Work instructions: Restate word for word the lines of the material below, from the line with "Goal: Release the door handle" to the line with "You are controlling", both lines included, and no others.

Data extracts:
<<<<

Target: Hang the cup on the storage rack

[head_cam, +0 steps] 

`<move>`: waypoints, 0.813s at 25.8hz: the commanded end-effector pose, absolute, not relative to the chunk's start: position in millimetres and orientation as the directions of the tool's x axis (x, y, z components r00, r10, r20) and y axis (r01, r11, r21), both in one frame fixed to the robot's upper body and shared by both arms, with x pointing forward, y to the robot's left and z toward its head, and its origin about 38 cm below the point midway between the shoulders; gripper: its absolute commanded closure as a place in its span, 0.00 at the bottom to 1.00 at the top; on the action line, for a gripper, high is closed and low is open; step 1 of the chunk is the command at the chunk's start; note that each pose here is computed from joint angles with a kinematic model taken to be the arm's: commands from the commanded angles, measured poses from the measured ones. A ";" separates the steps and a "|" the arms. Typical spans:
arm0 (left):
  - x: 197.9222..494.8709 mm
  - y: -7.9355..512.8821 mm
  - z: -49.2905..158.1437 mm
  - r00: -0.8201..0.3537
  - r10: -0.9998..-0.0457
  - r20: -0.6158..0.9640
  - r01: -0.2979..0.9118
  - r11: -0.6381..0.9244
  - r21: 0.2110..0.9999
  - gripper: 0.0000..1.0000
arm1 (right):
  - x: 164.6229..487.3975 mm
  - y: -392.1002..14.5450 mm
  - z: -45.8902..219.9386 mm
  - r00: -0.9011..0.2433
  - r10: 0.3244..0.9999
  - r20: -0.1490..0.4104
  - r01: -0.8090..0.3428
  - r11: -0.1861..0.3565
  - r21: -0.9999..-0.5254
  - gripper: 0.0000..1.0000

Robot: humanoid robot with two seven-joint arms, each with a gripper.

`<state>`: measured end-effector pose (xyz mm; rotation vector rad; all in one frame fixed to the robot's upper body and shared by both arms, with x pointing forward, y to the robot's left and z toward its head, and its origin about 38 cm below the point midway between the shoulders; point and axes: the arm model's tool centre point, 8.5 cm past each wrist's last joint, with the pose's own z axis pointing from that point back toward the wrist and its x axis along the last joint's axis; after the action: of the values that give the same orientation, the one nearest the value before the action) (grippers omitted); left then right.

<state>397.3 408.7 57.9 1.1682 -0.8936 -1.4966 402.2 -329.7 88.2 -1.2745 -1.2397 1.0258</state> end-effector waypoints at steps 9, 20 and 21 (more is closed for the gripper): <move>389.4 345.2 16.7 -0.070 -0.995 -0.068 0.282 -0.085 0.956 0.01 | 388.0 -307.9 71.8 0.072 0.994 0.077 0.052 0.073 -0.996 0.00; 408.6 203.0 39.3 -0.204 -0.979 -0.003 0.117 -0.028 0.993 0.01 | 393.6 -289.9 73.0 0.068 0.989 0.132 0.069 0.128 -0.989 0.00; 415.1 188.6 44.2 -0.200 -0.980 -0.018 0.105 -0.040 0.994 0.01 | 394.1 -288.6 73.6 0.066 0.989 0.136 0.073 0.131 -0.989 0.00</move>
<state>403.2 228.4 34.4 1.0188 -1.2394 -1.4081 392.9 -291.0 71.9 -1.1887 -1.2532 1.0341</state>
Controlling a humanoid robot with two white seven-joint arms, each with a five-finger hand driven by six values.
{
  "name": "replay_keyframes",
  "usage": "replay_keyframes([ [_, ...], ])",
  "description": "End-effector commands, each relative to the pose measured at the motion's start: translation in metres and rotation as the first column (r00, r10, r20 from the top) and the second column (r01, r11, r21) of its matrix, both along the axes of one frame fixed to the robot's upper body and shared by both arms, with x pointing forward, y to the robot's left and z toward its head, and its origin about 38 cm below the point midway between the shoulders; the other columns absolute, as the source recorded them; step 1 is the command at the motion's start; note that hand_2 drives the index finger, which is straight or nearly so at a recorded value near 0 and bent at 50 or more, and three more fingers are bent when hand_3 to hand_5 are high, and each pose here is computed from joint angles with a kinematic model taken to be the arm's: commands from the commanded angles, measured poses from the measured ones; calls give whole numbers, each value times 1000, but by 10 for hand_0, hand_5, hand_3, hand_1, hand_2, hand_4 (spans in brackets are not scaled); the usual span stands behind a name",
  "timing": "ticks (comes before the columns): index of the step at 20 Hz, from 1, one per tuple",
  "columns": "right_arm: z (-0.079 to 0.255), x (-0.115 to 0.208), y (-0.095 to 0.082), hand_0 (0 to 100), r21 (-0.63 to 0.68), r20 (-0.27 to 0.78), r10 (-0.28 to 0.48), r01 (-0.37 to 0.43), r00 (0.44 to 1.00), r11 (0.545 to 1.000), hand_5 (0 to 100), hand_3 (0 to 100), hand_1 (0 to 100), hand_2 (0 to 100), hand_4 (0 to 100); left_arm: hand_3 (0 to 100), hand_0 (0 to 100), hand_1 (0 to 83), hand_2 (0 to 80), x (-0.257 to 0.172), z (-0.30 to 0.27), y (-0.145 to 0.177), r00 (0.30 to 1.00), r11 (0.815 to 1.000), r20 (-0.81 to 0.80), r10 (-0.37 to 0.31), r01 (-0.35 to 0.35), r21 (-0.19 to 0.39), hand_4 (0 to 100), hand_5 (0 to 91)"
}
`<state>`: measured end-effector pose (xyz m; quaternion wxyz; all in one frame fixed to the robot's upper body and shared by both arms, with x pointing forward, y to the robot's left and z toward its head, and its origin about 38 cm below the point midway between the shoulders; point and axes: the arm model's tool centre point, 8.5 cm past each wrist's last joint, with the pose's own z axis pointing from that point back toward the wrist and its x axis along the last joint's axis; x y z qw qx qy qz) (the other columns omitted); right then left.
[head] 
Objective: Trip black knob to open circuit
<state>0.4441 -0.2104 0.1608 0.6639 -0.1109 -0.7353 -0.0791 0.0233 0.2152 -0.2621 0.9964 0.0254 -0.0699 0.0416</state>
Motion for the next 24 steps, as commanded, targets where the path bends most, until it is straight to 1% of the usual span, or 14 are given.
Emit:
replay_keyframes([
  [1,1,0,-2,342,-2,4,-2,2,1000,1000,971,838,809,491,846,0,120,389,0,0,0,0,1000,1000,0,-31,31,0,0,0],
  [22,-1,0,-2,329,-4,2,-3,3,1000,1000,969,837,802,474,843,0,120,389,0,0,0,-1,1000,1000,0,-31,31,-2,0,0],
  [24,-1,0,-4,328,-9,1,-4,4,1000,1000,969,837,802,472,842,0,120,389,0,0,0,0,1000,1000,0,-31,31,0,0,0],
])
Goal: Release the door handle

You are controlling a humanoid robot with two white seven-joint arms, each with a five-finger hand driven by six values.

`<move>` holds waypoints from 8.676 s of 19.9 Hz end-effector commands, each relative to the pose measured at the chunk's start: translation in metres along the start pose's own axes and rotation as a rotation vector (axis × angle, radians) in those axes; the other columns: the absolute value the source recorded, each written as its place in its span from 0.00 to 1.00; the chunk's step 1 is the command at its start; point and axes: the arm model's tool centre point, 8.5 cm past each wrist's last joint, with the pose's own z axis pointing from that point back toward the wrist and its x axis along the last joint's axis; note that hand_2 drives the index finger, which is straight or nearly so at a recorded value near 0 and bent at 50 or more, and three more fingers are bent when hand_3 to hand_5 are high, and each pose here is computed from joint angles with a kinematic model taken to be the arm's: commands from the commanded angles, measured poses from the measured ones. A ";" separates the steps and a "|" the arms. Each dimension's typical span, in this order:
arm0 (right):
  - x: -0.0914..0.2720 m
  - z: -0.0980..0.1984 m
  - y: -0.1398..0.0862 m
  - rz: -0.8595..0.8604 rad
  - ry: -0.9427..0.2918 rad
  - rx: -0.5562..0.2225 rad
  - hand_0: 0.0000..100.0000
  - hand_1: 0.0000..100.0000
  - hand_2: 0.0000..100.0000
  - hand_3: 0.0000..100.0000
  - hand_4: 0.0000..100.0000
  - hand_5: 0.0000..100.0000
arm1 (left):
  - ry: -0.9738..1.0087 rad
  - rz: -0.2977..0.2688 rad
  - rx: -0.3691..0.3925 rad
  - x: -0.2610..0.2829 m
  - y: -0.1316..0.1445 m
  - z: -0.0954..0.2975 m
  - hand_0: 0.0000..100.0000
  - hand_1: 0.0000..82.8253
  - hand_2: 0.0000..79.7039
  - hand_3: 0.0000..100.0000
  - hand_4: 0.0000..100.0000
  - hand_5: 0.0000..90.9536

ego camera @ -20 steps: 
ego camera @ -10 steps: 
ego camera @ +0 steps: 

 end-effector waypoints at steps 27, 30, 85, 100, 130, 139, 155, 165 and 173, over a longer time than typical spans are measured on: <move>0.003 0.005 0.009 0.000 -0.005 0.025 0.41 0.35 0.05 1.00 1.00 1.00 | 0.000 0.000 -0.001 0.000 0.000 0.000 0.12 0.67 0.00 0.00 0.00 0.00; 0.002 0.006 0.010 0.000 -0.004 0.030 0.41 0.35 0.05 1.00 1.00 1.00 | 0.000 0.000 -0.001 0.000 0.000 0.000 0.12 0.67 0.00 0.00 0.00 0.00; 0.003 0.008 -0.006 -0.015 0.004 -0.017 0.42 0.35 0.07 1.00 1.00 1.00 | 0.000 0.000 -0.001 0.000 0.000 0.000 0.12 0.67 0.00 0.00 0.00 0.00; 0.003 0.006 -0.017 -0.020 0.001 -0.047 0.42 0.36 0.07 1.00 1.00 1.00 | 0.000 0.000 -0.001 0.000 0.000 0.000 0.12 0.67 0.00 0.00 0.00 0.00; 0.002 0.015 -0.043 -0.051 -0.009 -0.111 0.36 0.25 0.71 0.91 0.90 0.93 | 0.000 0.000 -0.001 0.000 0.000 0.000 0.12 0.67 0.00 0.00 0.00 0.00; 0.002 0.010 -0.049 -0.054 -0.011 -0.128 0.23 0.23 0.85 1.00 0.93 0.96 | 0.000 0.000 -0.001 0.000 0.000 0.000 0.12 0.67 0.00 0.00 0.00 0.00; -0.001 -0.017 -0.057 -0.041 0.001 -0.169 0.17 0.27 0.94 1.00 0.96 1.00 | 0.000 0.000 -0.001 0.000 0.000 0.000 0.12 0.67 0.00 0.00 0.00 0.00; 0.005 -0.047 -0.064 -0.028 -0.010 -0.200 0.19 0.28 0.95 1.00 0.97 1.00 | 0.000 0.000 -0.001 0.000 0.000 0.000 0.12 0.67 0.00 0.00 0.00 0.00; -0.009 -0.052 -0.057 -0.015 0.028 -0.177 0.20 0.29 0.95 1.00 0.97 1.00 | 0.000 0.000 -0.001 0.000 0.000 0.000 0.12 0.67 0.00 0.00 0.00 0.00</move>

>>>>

Result for this exercise:
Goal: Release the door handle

You are controlling a humanoid robot with two white seven-joint arms, each with a five-finger hand driven by six values.

For this exercise, nothing more remains to be given.